Part V: The Road to Veld
It started slow enough that Dr. Maru didn't notice. But by the second year of the war, she had become cold, and dangerous. Her initial deployment to the field hospitals to test her remedies was but a long forgotten dream. Now, her nightmares were saturated with violence. And soon enough all her worst thoughts rose unbidden to the forefront of her mind, and brought horrors to almost every battle of the war, thanks to the modern miracle of automobile transportation. So many dead, drowned on dry land.
By the third year in the war, her inventions, wielded by General Ludendorff, had taken perhaps a hundred thousand lives. Some of the corpses were just too mangled to tell. But enough soldiers had died screaming due to her gas weapons that the higher ups of the British and French governments had begun to notice her specifically. Even the Americans feared her, though their late entrance into the war was in Dr. Maru's opinion cowardly. The name they had designated her was scientifically inaccurate, and it annoyed her to no end: 'Doctor Poison'. Doctor Venom would've been more accurate. She was actually disappointed in them.
England, France, and the rest of the Allies were reluctant to publicize that so many of their military dead were by the mind of one person. When it was discovered this 'Doctor Poison' was a young woman, there was chaos throughout the ranks.

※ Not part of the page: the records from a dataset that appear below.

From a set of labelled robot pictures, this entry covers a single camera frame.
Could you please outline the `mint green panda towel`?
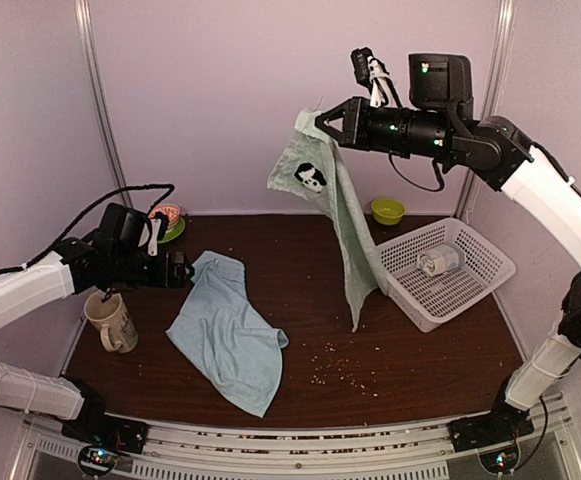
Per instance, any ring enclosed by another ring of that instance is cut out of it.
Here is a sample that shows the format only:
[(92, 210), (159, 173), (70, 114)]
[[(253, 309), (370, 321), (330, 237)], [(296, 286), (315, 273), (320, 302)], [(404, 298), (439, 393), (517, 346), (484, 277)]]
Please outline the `mint green panda towel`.
[(316, 127), (317, 111), (301, 111), (294, 133), (267, 179), (267, 188), (293, 194), (327, 216), (338, 240), (344, 292), (357, 331), (367, 296), (388, 291), (386, 274), (364, 210), (338, 146)]

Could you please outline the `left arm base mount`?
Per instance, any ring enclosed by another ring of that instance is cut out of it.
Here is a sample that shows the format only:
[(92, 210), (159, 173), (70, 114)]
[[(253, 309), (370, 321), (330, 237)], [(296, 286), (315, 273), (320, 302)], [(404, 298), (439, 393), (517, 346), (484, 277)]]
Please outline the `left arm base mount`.
[(77, 455), (77, 466), (92, 479), (108, 475), (122, 457), (141, 454), (147, 441), (149, 425), (107, 413), (105, 400), (85, 382), (69, 378), (84, 399), (74, 420), (62, 420), (61, 433), (85, 443)]

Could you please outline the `light blue towel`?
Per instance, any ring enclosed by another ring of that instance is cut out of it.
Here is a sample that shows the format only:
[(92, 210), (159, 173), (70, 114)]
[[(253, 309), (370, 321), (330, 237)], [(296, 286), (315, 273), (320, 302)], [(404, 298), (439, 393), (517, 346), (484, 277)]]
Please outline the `light blue towel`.
[(262, 418), (279, 389), (289, 340), (251, 305), (241, 261), (205, 251), (193, 268), (193, 287), (166, 335), (226, 400)]

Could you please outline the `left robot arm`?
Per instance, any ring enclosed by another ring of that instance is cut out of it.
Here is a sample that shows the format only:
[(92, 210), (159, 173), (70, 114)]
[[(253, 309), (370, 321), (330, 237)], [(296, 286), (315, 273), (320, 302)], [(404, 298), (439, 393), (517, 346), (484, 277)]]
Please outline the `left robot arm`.
[[(62, 237), (40, 259), (0, 275), (0, 330), (32, 311), (92, 287), (181, 288), (194, 269), (181, 252), (162, 253), (165, 216), (109, 204), (83, 239)], [(93, 444), (114, 433), (108, 415), (89, 405), (84, 388), (0, 362), (0, 407), (73, 420)]]

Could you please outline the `white perforated plastic basket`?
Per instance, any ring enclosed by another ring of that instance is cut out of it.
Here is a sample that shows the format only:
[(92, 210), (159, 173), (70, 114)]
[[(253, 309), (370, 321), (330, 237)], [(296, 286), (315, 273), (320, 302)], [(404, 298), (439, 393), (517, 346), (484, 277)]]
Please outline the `white perforated plastic basket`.
[[(441, 244), (464, 254), (459, 268), (429, 277), (417, 255)], [(466, 311), (516, 272), (500, 249), (465, 223), (446, 218), (377, 246), (389, 297), (422, 332), (428, 333)]]

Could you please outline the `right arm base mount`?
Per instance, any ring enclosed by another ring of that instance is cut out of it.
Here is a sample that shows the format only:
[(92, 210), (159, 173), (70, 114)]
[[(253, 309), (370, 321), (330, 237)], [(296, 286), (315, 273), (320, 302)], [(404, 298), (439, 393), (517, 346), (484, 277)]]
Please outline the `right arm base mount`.
[(527, 411), (499, 396), (483, 414), (462, 417), (448, 424), (455, 453), (476, 450), (481, 466), (490, 474), (512, 474), (521, 463), (519, 439), (532, 434), (534, 424)]

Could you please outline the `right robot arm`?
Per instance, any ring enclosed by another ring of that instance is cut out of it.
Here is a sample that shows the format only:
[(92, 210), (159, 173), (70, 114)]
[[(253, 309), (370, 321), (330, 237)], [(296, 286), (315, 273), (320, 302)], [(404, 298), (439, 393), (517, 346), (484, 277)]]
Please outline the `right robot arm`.
[(579, 266), (562, 302), (557, 331), (504, 381), (491, 410), (454, 421), (480, 427), (500, 442), (522, 432), (530, 409), (581, 358), (581, 192), (558, 161), (501, 116), (473, 117), (471, 64), (463, 55), (409, 55), (410, 107), (404, 107), (383, 62), (363, 47), (352, 51), (354, 96), (316, 118), (316, 127), (344, 148), (389, 156), (429, 157), (436, 177), (465, 166), (492, 190), (528, 211)]

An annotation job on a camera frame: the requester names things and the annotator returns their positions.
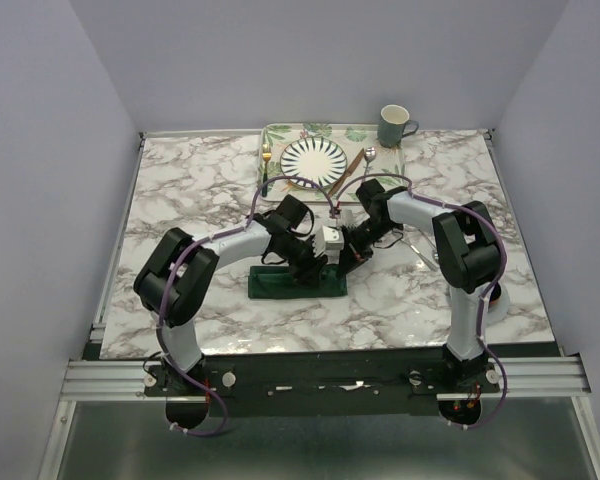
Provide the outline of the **dark green cloth napkin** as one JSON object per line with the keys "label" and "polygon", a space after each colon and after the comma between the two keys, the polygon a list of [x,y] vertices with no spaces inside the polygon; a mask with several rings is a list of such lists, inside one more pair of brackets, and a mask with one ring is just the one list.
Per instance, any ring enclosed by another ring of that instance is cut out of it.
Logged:
{"label": "dark green cloth napkin", "polygon": [[248,278],[248,297],[252,300],[295,300],[339,298],[348,295],[347,279],[336,276],[337,267],[327,265],[317,286],[297,284],[287,266],[252,266]]}

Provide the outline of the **silver fork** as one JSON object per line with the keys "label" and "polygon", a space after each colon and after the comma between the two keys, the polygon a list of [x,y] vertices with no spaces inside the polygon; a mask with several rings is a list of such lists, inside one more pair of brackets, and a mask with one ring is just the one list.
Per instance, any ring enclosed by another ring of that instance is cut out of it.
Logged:
{"label": "silver fork", "polygon": [[407,239],[402,238],[401,242],[407,245],[427,268],[429,268],[431,271],[438,270],[438,265],[433,260],[426,257],[416,246],[411,244]]}

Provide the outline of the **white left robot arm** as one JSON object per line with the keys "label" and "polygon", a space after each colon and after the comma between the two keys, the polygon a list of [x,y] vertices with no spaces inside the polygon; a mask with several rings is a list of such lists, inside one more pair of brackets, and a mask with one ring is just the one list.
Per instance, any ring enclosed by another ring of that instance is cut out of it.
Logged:
{"label": "white left robot arm", "polygon": [[266,214],[254,213],[243,225],[196,239],[180,228],[162,237],[137,275],[133,290],[156,315],[160,347],[172,365],[167,382],[181,395],[194,393],[202,380],[197,366],[203,353],[193,318],[202,306],[215,272],[252,257],[274,253],[284,260],[292,281],[316,287],[327,264],[311,236],[295,232],[311,209],[292,195]]}

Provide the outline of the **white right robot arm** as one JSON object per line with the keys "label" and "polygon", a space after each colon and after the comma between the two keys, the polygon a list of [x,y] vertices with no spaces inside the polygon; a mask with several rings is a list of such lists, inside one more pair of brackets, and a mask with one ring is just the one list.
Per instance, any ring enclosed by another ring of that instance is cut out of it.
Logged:
{"label": "white right robot arm", "polygon": [[344,248],[337,275],[345,277],[370,260],[373,244],[404,225],[432,235],[452,308],[440,379],[451,391],[465,390],[488,361],[486,318],[500,318],[507,310],[500,304],[490,306],[504,294],[500,279],[507,254],[486,206],[479,201],[451,205],[405,186],[387,190],[376,179],[362,182],[356,196],[368,218],[341,228]]}

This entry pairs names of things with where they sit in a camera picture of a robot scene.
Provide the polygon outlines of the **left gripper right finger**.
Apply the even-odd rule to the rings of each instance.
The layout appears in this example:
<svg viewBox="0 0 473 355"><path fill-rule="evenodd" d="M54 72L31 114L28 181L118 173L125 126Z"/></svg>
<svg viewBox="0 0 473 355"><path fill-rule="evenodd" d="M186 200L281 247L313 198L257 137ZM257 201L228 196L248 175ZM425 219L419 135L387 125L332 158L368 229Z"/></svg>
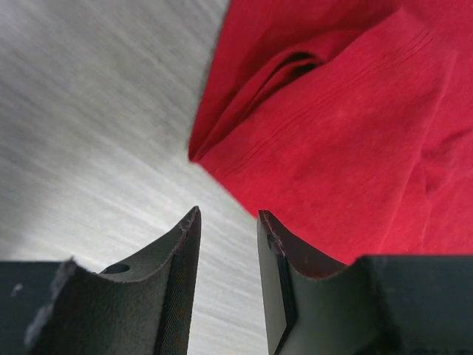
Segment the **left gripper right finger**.
<svg viewBox="0 0 473 355"><path fill-rule="evenodd" d="M257 243L270 354L470 354L472 257L370 255L345 265L268 211Z"/></svg>

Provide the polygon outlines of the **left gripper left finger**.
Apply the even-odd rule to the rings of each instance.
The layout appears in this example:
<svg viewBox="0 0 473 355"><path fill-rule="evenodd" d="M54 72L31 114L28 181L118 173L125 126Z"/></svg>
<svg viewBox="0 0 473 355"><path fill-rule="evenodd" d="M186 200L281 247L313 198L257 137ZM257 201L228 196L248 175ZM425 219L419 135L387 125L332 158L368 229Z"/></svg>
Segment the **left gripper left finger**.
<svg viewBox="0 0 473 355"><path fill-rule="evenodd" d="M3 354L185 354L201 213L95 273L65 261L1 262Z"/></svg>

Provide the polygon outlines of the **red t shirt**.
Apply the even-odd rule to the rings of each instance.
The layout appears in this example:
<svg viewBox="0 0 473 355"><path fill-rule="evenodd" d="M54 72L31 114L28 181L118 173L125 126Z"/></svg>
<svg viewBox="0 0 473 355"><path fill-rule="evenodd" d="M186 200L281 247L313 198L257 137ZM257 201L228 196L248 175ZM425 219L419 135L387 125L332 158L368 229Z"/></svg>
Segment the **red t shirt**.
<svg viewBox="0 0 473 355"><path fill-rule="evenodd" d="M472 252L472 3L232 1L189 159L325 254Z"/></svg>

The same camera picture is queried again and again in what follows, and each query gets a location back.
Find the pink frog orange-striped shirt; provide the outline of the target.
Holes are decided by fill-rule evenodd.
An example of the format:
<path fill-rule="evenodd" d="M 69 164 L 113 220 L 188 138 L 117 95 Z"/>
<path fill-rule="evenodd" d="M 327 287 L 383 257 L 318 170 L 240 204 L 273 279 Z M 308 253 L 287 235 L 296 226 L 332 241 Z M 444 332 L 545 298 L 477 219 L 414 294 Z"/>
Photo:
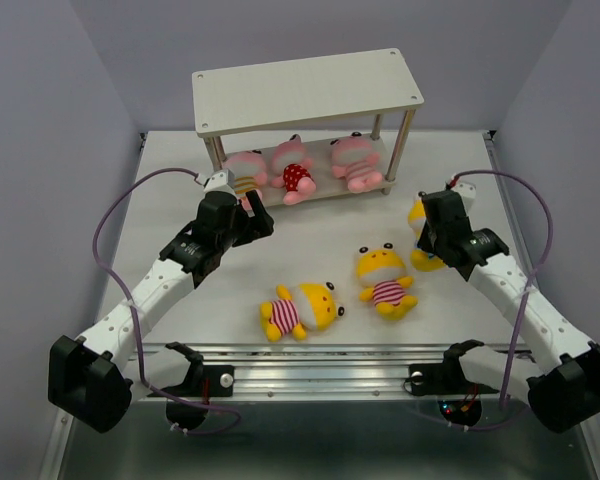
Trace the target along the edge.
<path fill-rule="evenodd" d="M 234 191 L 245 210 L 252 209 L 247 193 L 263 197 L 262 187 L 268 182 L 268 167 L 261 150 L 248 150 L 228 157 L 223 167 L 234 175 Z"/>

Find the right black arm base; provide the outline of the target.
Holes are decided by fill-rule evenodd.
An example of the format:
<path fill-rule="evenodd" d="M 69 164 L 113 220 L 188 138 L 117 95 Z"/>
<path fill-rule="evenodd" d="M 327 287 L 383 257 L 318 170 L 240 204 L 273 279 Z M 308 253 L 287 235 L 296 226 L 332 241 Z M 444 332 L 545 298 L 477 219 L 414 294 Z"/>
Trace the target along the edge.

She knew that they knew her real name, after all, years ago before the war she presented at talks at St. Andrews University, as well as Cambridge and Dublin. She had even been invited to the Massachusetts Institute of Technology in America, but her mother fell ill that month so Fritz Haber went in her stead. She was always well received. Even though her later inventions made her a widowmaker of sorts, she knew that many of her earlier inventions helped stave off unacceptable casualties.
It was ironic, she thought. That more people looked on her with horror because of her reputation than gasped in disgust before she located the American porcelain sculptor in Paris, before she had something resembling a face worth looking on again. But then again, people now looked on her with such fear that her immaculately crafted facial prosthetic hardly mattered anymore. Everyone. Everyone but Ludendorff was too afraid to meet her eye. He was the only one now, since Liesel went away.

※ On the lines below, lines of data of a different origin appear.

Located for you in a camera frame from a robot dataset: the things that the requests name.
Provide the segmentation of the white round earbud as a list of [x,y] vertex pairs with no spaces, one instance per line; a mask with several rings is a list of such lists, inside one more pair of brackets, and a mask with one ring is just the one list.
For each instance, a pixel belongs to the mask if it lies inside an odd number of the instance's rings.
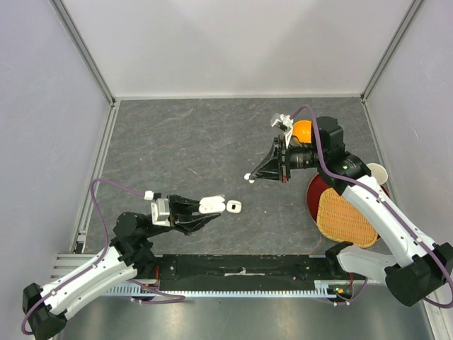
[[255,180],[251,178],[251,174],[247,173],[244,175],[244,178],[249,182],[249,183],[254,183]]

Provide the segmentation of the white oval case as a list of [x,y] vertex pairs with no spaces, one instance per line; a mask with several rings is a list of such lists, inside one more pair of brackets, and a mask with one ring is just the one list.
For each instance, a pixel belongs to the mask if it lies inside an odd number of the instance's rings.
[[198,211],[203,215],[222,213],[225,209],[225,198],[220,195],[204,197],[199,201]]

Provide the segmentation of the white earbud charging case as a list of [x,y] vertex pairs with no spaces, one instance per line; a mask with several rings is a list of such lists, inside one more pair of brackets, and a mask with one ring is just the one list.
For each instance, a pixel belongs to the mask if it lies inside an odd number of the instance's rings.
[[237,200],[228,200],[226,202],[226,211],[233,214],[239,214],[242,211],[242,203]]

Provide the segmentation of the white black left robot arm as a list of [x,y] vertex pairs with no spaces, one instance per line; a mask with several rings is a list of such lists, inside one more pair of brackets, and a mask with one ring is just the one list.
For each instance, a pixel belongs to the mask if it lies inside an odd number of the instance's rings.
[[226,208],[220,195],[192,200],[145,191],[142,197],[150,202],[149,215],[124,212],[116,219],[114,238],[92,259],[51,283],[31,283],[23,290],[24,334],[51,339],[81,308],[113,286],[149,278],[156,268],[151,237],[172,230],[192,234]]

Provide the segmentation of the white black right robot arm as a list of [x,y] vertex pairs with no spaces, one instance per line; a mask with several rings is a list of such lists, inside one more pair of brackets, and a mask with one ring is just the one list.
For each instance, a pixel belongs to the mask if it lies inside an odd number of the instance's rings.
[[300,131],[288,115],[276,114],[270,124],[280,134],[245,179],[285,183],[293,170],[315,168],[328,186],[358,209],[391,252],[386,256],[341,242],[324,261],[329,277],[338,279],[352,272],[371,278],[384,283],[408,307],[452,284],[452,245],[438,244],[402,213],[370,168],[346,151],[343,129],[335,118],[305,120]]

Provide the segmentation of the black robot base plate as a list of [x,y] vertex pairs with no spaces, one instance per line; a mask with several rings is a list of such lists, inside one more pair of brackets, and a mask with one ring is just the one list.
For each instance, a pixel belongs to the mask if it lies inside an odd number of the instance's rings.
[[164,254],[138,271],[138,280],[158,280],[174,288],[295,288],[311,281],[345,281],[350,274],[325,256]]

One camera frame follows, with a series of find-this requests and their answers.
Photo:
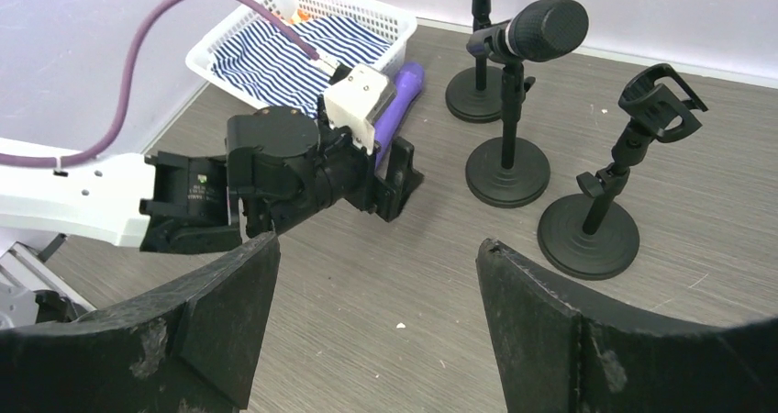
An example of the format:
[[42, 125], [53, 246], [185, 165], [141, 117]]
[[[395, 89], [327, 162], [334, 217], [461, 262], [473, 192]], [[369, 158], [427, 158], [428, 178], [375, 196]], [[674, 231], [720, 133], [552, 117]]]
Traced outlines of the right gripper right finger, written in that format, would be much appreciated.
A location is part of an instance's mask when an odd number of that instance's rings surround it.
[[774, 412], [777, 322], [670, 318], [553, 273], [499, 240], [476, 269], [510, 412]]

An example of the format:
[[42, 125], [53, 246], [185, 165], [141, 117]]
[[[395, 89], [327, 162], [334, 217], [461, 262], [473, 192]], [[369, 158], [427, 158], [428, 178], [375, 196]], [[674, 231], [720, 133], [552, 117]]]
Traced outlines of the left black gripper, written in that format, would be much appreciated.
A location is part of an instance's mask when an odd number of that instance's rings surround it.
[[375, 194], [379, 184], [379, 217], [386, 222], [396, 219], [424, 180], [424, 175], [414, 167], [414, 145], [402, 137], [394, 139], [385, 177], [378, 182], [376, 156], [356, 148], [350, 128], [340, 127], [339, 132], [344, 141], [339, 150], [342, 198], [356, 209], [374, 214], [378, 209]]

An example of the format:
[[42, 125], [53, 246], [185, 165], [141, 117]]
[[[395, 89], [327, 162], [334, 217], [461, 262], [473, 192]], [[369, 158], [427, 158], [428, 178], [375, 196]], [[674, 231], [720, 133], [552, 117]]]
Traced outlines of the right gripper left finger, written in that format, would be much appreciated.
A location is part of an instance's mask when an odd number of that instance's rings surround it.
[[280, 264], [264, 233], [167, 284], [72, 322], [1, 333], [4, 412], [237, 412]]

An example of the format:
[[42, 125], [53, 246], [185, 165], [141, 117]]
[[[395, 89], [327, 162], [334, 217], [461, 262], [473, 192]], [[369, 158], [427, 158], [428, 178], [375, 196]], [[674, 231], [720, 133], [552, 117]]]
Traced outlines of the purple microphone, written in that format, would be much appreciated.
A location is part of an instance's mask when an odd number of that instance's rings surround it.
[[374, 124], [374, 140], [380, 144], [375, 160], [376, 167], [381, 165], [383, 157], [391, 148], [396, 131], [411, 104], [422, 92], [424, 83], [425, 70], [415, 61], [406, 62], [395, 75], [395, 98]]

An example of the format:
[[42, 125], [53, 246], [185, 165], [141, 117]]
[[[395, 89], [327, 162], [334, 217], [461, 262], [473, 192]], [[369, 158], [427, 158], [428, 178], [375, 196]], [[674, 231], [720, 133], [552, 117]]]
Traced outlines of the black mic stand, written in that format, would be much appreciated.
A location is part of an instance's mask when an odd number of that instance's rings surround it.
[[[472, 0], [472, 31], [489, 28], [491, 0]], [[476, 59], [473, 67], [457, 73], [448, 83], [445, 102], [456, 118], [483, 124], [498, 120], [501, 115], [500, 88], [502, 73], [489, 66], [486, 59]]]
[[637, 74], [625, 85], [618, 105], [629, 121], [611, 150], [611, 163], [596, 173], [579, 174], [579, 193], [554, 201], [539, 220], [537, 237], [545, 258], [559, 271], [584, 280], [612, 278], [634, 262], [639, 228], [616, 198], [651, 143], [689, 137], [702, 126], [694, 112], [707, 110], [669, 63]]
[[517, 135], [526, 92], [535, 82], [524, 63], [512, 60], [502, 70], [502, 136], [475, 148], [465, 164], [471, 193], [491, 207], [524, 207], [538, 199], [550, 182], [550, 162], [533, 142]]

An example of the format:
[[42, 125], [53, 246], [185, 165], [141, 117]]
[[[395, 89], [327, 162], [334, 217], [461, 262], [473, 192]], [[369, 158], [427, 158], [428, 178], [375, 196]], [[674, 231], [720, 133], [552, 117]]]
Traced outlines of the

Liesel, her best and only friend who lost her job to sit by her for days in the hospital after her mutilation. Liesel, the girl who first made her aware beyond the shadow of a doubt that she would never be intimate with a man, because Liesel helped her figure out who she truly was. Liesel, the woman who allowed Dr. Maru to hope of a better future for herself after the war began to slowly poison the girl Isabel used to be.
Liesel: her lover who left because she could no longer distinguish the difference between Doctor Isabel 'Poison' Maru and the monsters who slaughtered the civilians by the droves.
It was only after Liesel left Isabel's side in 1918 that Doctor Poison stopped differentiating between imminent dead men and civilians. And only once did she allow her poison to end the lives of non-combatant women, men, and children.